Des femmes qui s’expriment librement

Par ailleurs, le collectif note la dimension symbolique du choix opéré par le site. « Par ce simple acte, YouTube nous glisse à l’oreille que nous devrions avoir honte d’être des femmes qui s’expriment librement », écrit l’association.

Les Internettes ont alors invité les créatrices qui ont vécu l’expérience de la démonétisation, parce que leurs vidéos évoquaient le corps ou la sexualité, à en parler sous l’égide du hashtag nouvellement créé. Ce faisant, l’association a aussi invité toutes les personnes qui veulent soutenir les créatrices à « inonder YouTube avec des vidéos décomplexées » et partager #MonCorpsSurYouTube.

L’appel n’est pas resté longtemps sans réponse, puisque de nombreuses créatrices ont saisi cette opportunité de raconter leur expérience de cette stigmatisation.
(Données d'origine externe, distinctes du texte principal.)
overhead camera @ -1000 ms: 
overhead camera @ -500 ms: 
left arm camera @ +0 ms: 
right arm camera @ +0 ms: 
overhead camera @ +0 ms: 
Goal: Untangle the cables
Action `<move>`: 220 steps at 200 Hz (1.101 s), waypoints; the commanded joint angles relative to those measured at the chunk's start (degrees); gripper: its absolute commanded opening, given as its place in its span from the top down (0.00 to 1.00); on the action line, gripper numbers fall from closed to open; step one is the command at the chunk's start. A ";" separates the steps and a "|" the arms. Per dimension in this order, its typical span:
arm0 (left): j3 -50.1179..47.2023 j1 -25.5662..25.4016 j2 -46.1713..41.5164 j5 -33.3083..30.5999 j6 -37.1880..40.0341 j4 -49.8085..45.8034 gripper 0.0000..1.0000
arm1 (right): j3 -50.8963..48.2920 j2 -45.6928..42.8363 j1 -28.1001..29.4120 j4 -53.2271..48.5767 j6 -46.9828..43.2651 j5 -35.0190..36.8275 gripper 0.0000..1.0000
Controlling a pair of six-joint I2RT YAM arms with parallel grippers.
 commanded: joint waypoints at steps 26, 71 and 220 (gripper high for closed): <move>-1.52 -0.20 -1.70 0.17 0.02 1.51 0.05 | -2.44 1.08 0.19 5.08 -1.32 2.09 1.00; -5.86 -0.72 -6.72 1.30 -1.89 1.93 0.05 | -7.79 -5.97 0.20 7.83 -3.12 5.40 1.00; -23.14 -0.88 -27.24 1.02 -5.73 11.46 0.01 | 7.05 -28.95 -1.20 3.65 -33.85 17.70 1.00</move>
Contactée par nos soins, la coprésidente des Internettes Amélie Coispel nous explique que la thématique a toujours fait partie des préoccupations de l’association. « L’élément déclencheur de ce hashtag est un article publié par le site Madmoizelle, qui expliquait que de nombreuses vidéos produites par des femmes étaient démonétisées de YouTube », nous explique Amélie Coispel.

Décision symbolique, impact économique

Touchée par cet article, Marie Camier-Théron, à la fois cofondatrice des Internettes et chargée de l’événementiel chez Madmoizelle, a décidé de réagir en annonçant que l’association lançait le hashtag #MonCorpsSurYouTube.
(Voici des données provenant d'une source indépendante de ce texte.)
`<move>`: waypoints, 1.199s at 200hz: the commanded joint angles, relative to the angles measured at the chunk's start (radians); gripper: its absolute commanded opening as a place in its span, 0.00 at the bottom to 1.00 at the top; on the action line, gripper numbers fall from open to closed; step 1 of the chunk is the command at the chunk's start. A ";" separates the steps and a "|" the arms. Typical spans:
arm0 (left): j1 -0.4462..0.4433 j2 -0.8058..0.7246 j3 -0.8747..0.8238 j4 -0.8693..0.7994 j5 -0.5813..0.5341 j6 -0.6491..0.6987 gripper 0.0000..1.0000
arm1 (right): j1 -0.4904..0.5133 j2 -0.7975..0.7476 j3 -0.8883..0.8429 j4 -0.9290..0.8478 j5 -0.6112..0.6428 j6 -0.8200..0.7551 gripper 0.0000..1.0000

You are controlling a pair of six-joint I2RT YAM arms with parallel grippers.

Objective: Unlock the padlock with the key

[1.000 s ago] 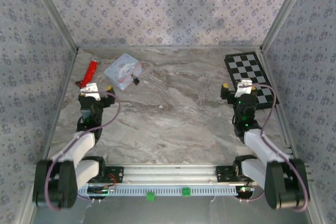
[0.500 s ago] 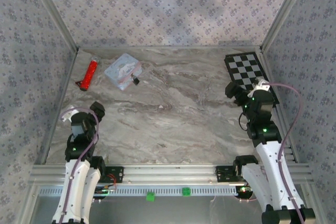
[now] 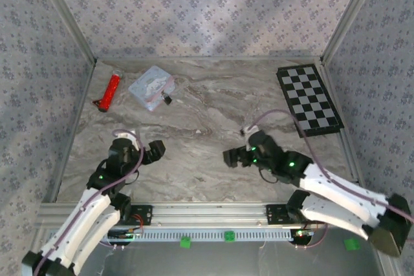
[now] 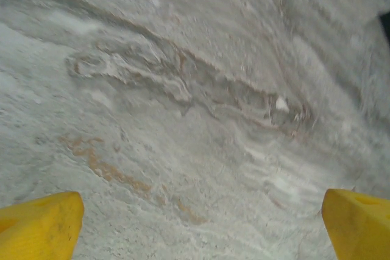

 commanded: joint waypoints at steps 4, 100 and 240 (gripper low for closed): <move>-0.042 0.056 0.048 0.100 -0.007 0.124 1.00 | 0.134 0.146 0.079 -0.062 0.129 0.050 0.98; -0.064 -0.088 -0.022 0.130 -0.109 0.179 1.00 | 0.264 0.629 0.345 -0.108 -0.141 0.046 0.87; -0.064 -0.061 -0.014 0.123 -0.135 0.162 1.00 | 0.268 0.874 0.491 -0.218 -0.147 0.013 0.32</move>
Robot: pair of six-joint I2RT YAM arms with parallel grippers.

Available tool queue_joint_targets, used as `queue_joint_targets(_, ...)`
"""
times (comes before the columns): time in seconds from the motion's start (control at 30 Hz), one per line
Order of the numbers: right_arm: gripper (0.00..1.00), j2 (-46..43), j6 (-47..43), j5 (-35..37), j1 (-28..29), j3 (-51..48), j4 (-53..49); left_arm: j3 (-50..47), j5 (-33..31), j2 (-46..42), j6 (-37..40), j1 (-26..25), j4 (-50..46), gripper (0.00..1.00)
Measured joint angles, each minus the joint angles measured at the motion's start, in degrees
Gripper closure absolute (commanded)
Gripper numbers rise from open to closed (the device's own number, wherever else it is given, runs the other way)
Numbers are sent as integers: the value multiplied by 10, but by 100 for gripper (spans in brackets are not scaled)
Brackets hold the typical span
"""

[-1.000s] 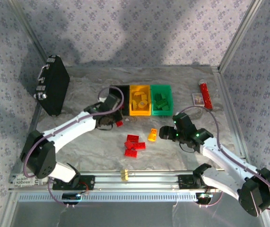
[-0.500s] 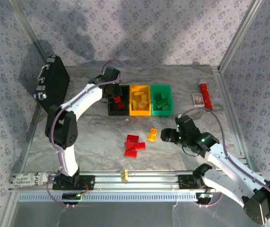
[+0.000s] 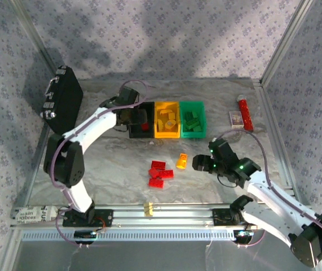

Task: Sort the legos into containers by color
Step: Place the lego in the container, then pick up the lego from the bottom-center of the table.

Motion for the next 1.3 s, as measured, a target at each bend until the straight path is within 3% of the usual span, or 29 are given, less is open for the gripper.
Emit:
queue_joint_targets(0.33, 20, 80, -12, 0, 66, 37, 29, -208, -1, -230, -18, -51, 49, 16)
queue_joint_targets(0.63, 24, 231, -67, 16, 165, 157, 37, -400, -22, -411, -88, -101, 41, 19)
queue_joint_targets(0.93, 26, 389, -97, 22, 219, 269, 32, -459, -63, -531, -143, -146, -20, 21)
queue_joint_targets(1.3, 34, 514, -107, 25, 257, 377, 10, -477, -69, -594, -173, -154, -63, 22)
« Quand ces femmes revendiquent leur droit à disposer de leur corps, elles se font démonétiser, poursuit Amélie Coispel. Or, les premières heures après la publication d’une vidéo sont les plus importantes. Cette décision de YouTube a donc un véritable impact économique pour elles. »

Un algorithmes à deux vitesses

La cofondatrice de l’association note que la plateforme ne s’embarrasse d’ailleurs pas de certaines contradictions. « Il y a deux poids, deux mesures », note Amélie Coispel, évoquant une remarque soulevée par Benjamin Brillaud, le créateur de la chaîne Nota Bene.
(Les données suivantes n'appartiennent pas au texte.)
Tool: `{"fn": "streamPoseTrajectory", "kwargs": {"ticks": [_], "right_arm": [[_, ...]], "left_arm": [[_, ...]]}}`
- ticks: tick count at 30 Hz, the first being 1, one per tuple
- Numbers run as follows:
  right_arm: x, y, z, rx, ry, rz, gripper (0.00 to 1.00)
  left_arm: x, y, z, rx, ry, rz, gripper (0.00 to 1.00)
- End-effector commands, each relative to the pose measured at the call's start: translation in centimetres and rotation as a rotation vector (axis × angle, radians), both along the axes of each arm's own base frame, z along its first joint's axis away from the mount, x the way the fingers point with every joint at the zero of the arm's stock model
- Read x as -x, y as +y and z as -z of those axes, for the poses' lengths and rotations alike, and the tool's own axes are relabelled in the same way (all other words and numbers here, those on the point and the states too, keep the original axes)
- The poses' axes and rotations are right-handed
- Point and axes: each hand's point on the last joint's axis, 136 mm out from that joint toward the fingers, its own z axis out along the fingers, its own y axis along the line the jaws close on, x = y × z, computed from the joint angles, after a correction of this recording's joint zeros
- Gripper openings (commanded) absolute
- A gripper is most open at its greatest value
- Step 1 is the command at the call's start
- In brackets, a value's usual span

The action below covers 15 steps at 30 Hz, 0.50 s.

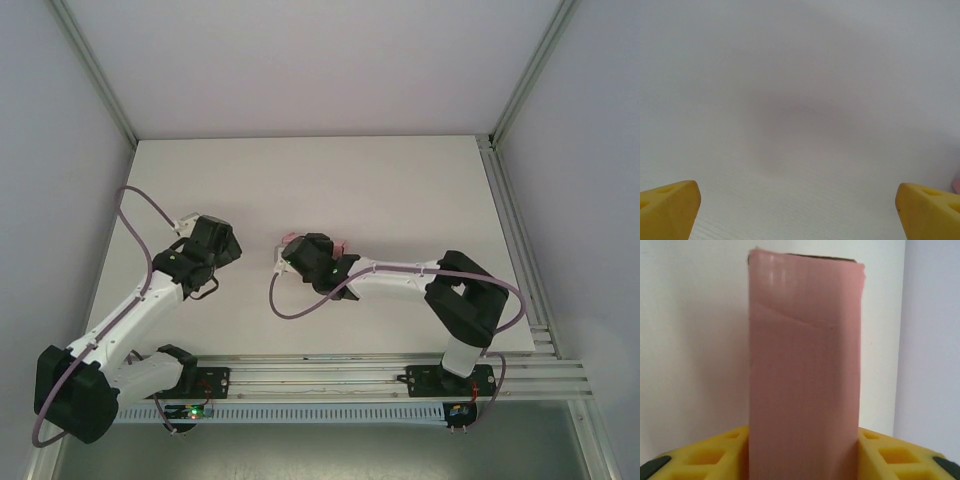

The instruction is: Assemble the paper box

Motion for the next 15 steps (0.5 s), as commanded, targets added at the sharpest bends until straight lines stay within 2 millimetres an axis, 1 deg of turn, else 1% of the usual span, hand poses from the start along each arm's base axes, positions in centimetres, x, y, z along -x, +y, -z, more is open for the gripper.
{"fn": "streamPoseTrajectory", "kwargs": {"ticks": [1,3,5,6,9,11,12,13,14,15], "right_arm": [[2.3,0.2,1.5,0.044,0.060,-0.092,0.59],[4.5,0.1,2.0,0.051,0.115,-0.136,0.73],[6.7,-0.1,2.3,0.052,0.183,-0.177,0.95],[7.6,-0.3,2.4,0.048,0.219,-0.185,0.98],[8.4,-0.3,1.0,-0.032,0.254,-0.174,0.98],[7.9,-0.2,-0.6,-0.134,0.234,-0.159,0.98],[7.2,-0.3,-1.9,-0.218,0.225,-0.133,0.98],[6.1,-0.6,-3.2,-0.309,0.219,-0.092,0.98],[4.8,-1.4,-4.6,-0.412,0.215,-0.035,0.98],[3.2,-2.7,-5.8,-0.502,0.203,0.041,0.98]], "left_arm": [[0.0,1.3,-0.2,-0.037,-0.017,-0.040,1.00],[0.1,1.4,0.1,-0.037,-0.007,-0.037,1.00],[0.0,1.5,0.0,-0.036,-0.008,-0.040,1.00],[0.0,1.6,0.0,-0.037,-0.010,-0.041,1.00],[-0.6,2.1,-0.1,-0.037,-0.030,-0.048,1.00],[-1.3,2.6,-0.4,-0.046,-0.052,-0.052,1.00],[-1.7,3.1,-0.4,-0.056,-0.062,-0.060,1.00],[-2.1,3.5,-0.5,-0.069,-0.072,-0.062,1.00],[-2.5,4.3,-0.4,-0.090,-0.084,-0.073,1.00],[-2.7,5.1,-0.3,-0.111,-0.088,-0.093,1.00]]}}
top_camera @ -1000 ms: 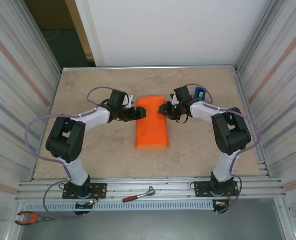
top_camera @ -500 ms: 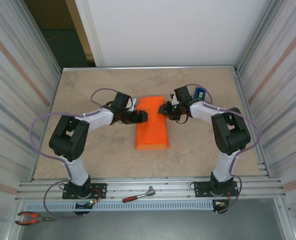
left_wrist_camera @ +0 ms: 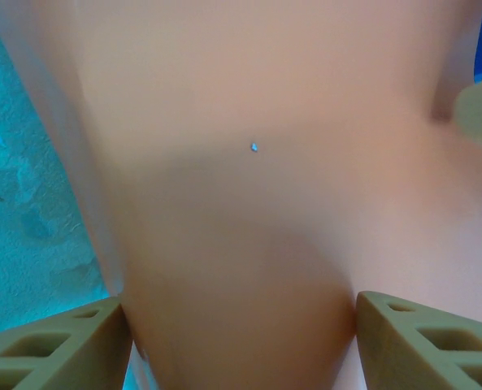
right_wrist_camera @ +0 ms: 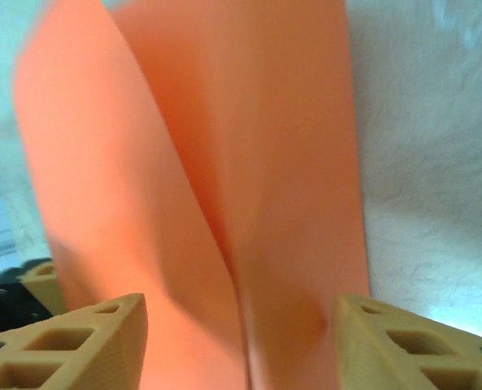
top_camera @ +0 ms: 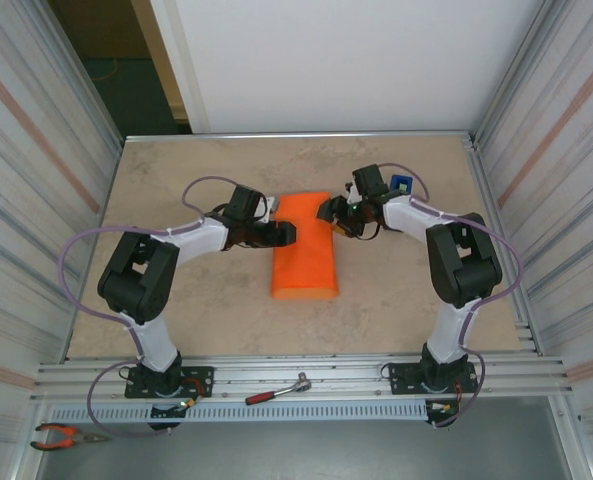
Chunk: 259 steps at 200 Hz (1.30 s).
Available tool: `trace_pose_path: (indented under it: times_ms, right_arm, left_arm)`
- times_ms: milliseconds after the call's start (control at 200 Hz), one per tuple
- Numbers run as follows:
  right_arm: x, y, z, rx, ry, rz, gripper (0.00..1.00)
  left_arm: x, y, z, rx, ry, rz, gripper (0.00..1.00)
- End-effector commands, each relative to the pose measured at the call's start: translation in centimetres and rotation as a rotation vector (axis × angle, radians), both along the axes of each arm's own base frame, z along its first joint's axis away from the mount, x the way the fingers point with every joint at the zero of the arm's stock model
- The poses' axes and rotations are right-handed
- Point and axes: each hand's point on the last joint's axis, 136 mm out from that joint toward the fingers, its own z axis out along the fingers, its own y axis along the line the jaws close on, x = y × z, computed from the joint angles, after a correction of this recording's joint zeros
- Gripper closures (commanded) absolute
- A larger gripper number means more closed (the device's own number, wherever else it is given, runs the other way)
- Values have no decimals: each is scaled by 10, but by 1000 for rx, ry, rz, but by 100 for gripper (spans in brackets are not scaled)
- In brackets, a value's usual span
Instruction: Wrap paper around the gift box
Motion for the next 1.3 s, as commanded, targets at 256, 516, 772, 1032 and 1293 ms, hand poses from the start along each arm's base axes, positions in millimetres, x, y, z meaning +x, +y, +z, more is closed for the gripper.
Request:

« Ma dernière vidéo sur le sexe au Moyen-âge a été monétisée (à ma surprise), pourquoi cet algo à deux vitesses ? », s’interroge-t-il. A contrario, la vidéo de Calidoscope sur le thème de l’avortement a été démonétisée et jugée inadaptée à un public mineur. Sur Twitter, la créatrice explique pourtant avoir consacré un soin particulier à choisir des mots et images accessibles à toutes et tous.

Bien que les Internettes se montrent réalistes quant à la possibilité d’avoir une réponse de YouTube, l’association espère déjà donner la parole aux créatrices concernées à travers ce hashtag.

« Avec #MonCorpsSurYouTube, l’objectif était vraiment de donner un espace à ces femmes. On peut voir ce hashtag comme une manifestation pacifiste, qui ne se limite d’ailleurs pas qu’aux créatrices », nous explique Amélie Coispel.

Un phénomène global

L’association souligne d’ailleurs que la problématique des contenus démonétisés sur YouTube s’inscrit dans un « phénomène plus global, dont Instagram fait par exemple partie en refusant de montrer des tétons de femmes », note notre interlocutrice. D’ailleurs, les Internettes ont relevé que les publications associées à leur nouveau hashtag sur Instagram étaient elles-aussi cachées par le réseau social.

Qu’elles parlent de menstruations, d’épilation, d’IVG, de harcèlement sexuel, d’estime de soi ou d’organes génitaux féminins, ces créatrices sont victimes d’une « inégalité globale, qui n’existe pas que sur YouTube. »

YouTube évoque ses règles publicitaires

De son côté, la plateforme se défend auprès de Numerama en évoquant la « différence entre la liberté d’expression sur YouTube et les contenus sur lesquels les annonceurs nous ont indiqué vouloir faire apparaître une publicité. » Ainsi, le site fait savoir que les vidéos conformes au règlement de sa communauté peuvent rester sur le site.

« Ce sont nos règles publicitaires — inspirées par les marques et les annonceurs — qui déterminent quels contenus peuvent être monétisés. Il existe des vidéos qui respectent le règlement de la communauté YouTube, mais qui ne conviennent pas nécessairement à l’ensemble des annonceurs », conclut YouTube dans ce communiqué.